Антон между тем выбросил вперёд кулак — точно собирался ударить, но, задержав его в движении, резко разжал пальцы. И сгусток синего пламени, сорвавшись с его ладони, устремился к Дмитрию. Прошёл сквозь плотную ткань куртки, сквозь рубашку. Вонзился в грудь. Кожу на миг опалило жаркой болью — но тут же боль схлынула, оставив после себя голубоватое сияние. Которое, с каждым мгновением делаясь бледнее, вскоре исчезло.
— Вот и всё, — с видом стоматолога, демонстрирующего пациенту вырванный зуб, заявил Антон. — Метка нанесена. Увидеть её может только Иной, обычному человеку она недоступна. А записано там следующее: "Дмитрий Осокин, Светлый маг, шестой уровень силы. Постоянная московская регистрация". Хотя какой на самом деле уровень, пока судить трудно. После обучения надо будет скорректировать.
— Вот и вся цена вашим сказочкам о добровольности и порядочности, — мрачно буркнул Дмитрий. Тело вновь было свободно, невидимые тиски исчезли. Раздражение осталось.
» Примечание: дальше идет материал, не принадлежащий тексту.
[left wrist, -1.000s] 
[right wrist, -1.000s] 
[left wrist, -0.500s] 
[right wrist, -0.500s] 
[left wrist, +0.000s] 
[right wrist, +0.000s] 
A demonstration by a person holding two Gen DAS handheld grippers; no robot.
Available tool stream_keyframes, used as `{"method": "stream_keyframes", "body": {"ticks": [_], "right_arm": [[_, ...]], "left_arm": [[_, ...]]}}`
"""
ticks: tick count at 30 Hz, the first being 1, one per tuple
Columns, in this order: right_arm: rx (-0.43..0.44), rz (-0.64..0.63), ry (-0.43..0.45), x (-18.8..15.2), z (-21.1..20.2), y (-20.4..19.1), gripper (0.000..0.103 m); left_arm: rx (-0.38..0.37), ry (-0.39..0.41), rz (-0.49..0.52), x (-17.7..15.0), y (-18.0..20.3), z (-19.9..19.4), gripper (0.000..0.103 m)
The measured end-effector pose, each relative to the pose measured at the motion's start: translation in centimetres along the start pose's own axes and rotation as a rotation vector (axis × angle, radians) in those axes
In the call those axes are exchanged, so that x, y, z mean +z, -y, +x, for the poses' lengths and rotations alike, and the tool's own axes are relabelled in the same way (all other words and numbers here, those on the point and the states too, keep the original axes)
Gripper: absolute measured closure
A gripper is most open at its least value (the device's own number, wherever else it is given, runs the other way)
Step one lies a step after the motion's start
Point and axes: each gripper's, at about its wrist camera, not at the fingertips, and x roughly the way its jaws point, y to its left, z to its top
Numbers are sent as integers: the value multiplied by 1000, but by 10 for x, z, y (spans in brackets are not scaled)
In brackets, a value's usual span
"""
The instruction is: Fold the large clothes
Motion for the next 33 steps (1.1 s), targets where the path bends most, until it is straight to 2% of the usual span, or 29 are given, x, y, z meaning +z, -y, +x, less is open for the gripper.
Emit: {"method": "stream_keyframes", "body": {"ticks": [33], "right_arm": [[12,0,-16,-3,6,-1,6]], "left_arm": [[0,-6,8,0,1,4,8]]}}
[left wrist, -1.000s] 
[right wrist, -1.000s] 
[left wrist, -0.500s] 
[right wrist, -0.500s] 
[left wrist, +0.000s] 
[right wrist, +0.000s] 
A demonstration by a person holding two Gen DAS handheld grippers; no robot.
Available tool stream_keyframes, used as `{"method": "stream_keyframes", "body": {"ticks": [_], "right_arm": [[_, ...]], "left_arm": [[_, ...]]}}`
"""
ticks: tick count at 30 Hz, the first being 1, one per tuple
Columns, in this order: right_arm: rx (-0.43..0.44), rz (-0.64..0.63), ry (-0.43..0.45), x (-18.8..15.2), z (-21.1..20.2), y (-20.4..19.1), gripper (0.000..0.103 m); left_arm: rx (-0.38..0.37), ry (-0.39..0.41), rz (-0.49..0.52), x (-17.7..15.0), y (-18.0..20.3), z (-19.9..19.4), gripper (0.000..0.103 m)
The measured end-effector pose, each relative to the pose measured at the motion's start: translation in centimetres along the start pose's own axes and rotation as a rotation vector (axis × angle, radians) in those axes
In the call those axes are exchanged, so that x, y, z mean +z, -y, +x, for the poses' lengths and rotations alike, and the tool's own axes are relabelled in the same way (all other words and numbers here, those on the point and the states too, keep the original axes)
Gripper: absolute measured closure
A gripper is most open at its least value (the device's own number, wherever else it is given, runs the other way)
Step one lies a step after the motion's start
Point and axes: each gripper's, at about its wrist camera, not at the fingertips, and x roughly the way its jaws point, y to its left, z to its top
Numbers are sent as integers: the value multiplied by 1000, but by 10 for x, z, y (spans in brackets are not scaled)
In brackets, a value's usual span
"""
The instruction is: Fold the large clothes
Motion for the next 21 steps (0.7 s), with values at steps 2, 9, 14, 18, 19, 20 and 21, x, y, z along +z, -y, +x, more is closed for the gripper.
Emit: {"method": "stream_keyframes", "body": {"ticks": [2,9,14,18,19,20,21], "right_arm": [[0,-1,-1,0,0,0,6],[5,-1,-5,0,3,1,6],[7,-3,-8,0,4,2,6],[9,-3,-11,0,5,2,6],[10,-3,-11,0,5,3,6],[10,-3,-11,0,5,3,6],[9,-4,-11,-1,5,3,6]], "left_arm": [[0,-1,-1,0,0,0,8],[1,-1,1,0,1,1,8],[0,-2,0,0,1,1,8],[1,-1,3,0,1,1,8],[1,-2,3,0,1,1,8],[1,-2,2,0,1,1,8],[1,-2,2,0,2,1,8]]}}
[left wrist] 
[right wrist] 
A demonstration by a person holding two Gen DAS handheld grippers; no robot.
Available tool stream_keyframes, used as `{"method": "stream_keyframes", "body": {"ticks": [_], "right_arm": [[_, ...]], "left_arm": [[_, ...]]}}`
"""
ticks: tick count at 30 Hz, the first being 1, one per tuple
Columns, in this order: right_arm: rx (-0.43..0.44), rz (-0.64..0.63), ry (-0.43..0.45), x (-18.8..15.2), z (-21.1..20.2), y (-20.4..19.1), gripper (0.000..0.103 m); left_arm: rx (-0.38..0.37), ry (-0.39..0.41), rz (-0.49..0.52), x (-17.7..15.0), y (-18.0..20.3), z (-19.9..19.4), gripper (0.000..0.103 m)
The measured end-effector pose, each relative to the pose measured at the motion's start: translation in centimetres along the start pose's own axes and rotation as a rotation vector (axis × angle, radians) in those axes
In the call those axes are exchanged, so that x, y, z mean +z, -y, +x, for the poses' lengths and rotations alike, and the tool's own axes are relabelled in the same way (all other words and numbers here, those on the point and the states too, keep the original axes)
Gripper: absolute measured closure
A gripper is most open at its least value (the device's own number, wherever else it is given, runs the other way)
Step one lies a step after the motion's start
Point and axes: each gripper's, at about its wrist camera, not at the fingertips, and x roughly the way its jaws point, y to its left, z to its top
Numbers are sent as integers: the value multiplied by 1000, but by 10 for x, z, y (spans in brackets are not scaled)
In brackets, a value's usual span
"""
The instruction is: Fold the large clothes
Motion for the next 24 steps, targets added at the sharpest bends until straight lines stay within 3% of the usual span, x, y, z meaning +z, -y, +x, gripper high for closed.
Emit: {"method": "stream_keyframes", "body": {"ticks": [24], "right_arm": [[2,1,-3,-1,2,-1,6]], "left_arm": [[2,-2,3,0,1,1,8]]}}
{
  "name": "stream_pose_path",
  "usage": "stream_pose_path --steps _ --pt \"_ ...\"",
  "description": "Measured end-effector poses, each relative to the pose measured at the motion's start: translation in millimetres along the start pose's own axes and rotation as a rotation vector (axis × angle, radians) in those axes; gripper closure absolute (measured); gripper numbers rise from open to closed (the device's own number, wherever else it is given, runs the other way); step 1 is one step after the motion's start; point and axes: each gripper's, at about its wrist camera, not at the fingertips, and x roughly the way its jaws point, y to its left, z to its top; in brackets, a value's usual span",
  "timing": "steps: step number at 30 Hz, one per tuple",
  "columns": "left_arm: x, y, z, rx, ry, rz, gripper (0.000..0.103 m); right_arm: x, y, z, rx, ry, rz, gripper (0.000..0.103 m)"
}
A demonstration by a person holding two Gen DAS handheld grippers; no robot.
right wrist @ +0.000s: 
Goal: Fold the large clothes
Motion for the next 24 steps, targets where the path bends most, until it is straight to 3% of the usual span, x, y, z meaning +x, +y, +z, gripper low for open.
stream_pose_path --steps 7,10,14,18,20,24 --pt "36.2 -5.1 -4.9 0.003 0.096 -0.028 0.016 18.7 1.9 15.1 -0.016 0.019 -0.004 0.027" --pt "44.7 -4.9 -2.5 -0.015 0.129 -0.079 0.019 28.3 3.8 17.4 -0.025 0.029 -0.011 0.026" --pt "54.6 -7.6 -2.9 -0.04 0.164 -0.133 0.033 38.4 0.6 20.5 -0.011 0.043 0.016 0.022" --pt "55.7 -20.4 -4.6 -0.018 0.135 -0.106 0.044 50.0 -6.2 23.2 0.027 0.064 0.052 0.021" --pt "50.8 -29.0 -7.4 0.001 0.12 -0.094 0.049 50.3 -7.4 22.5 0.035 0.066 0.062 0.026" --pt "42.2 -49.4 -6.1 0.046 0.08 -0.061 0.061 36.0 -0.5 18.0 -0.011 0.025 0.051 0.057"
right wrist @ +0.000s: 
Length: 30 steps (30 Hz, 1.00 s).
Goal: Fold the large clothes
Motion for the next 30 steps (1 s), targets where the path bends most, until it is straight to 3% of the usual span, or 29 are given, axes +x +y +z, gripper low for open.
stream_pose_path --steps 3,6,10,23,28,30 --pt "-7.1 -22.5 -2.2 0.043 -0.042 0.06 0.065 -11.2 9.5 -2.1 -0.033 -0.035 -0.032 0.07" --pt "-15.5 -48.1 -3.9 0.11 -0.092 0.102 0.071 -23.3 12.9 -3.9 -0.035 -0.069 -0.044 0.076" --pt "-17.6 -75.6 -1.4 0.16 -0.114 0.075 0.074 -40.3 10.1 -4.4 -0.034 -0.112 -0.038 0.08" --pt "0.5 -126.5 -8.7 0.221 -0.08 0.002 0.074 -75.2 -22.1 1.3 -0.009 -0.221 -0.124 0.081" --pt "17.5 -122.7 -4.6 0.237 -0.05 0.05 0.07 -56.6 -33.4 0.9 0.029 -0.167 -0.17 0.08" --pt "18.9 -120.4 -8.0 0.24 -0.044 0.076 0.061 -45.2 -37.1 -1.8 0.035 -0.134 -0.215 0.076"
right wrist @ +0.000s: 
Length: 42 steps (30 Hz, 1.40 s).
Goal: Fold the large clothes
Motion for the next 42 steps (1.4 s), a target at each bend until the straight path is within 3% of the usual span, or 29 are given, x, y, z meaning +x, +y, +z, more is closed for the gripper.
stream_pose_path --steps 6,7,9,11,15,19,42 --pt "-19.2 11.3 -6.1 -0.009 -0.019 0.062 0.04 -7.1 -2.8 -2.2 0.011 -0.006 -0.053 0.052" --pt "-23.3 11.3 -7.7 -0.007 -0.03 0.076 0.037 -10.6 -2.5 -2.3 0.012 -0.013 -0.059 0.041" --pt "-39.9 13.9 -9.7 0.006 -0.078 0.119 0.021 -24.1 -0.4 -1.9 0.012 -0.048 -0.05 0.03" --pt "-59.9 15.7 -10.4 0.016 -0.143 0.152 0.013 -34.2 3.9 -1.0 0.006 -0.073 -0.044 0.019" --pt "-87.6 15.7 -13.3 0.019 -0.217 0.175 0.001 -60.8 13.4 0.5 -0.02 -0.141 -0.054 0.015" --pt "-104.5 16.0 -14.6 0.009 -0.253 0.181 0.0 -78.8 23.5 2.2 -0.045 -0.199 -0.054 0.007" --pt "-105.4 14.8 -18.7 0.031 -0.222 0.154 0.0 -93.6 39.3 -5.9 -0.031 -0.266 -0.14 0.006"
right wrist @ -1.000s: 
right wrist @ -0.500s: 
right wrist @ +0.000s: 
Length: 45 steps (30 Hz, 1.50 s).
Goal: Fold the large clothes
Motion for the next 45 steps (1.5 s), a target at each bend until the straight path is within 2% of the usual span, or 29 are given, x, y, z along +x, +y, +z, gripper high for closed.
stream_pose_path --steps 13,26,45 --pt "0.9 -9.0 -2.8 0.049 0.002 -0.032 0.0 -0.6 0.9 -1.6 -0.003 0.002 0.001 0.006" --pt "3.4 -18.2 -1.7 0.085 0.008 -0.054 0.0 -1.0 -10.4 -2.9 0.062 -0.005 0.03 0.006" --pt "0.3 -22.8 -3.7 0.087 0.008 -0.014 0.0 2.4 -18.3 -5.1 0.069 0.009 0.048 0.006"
— Да, — кивнул Антон, — я превысил свои полномочия, применив силу. Потому что ничего другого уже не оставалось. Вы, естественно, можете жаловаться начальству. То есть моему шефу, руководителю московского Ночного Дозора Борису Игнатьевичу. Впрочем, я и так доложу ему. Если он сочтёт мои действия неправомерными — наложит взыскание. Просто меня ваше упрямство достало. Кстати, я облегчил вам духовный выбор. Раз регистрация выполнена против вашей воли, путём насилия — значит, совесть ваша должна быть чиста.
— Наверное, надо завершать разговор, — вмешалась Лена. — Дмитрию Александровичу ещё тетради проверять и с женой объясняться, по поводу долгой отлучки и коньячного запаха.
— В общем, подумайте обо всём этом, — добавил Антон. — Наша встреча не последняя. Скоро ведь надо обучение начинать… Ну а если вдруг что "иное" стрясётся — звоните.
И оба они, одновременно поднявшись, быстро двинулись прочь, к выходу из сквера. А Дмитрий остался на скамейке. Следовало, конечно, торопиться домой. Аня, видать, уже вся извелась. Но он долго ещё не мог подняться. Осторожно трогал грудь. Ничего не болело, разве что душа. Хотя Антон прав, греха на нём за эту "регистрацию" нет. А скверна — есть. Скверна, которую ещё отмаливать и отмаливать.
А ведь всё-таки это люди, а не бесы, понял вдруг Дмитрий. Пускай и прельщённые, и заблудшие — но люди. Бесы куда лучше подкованы в богословии.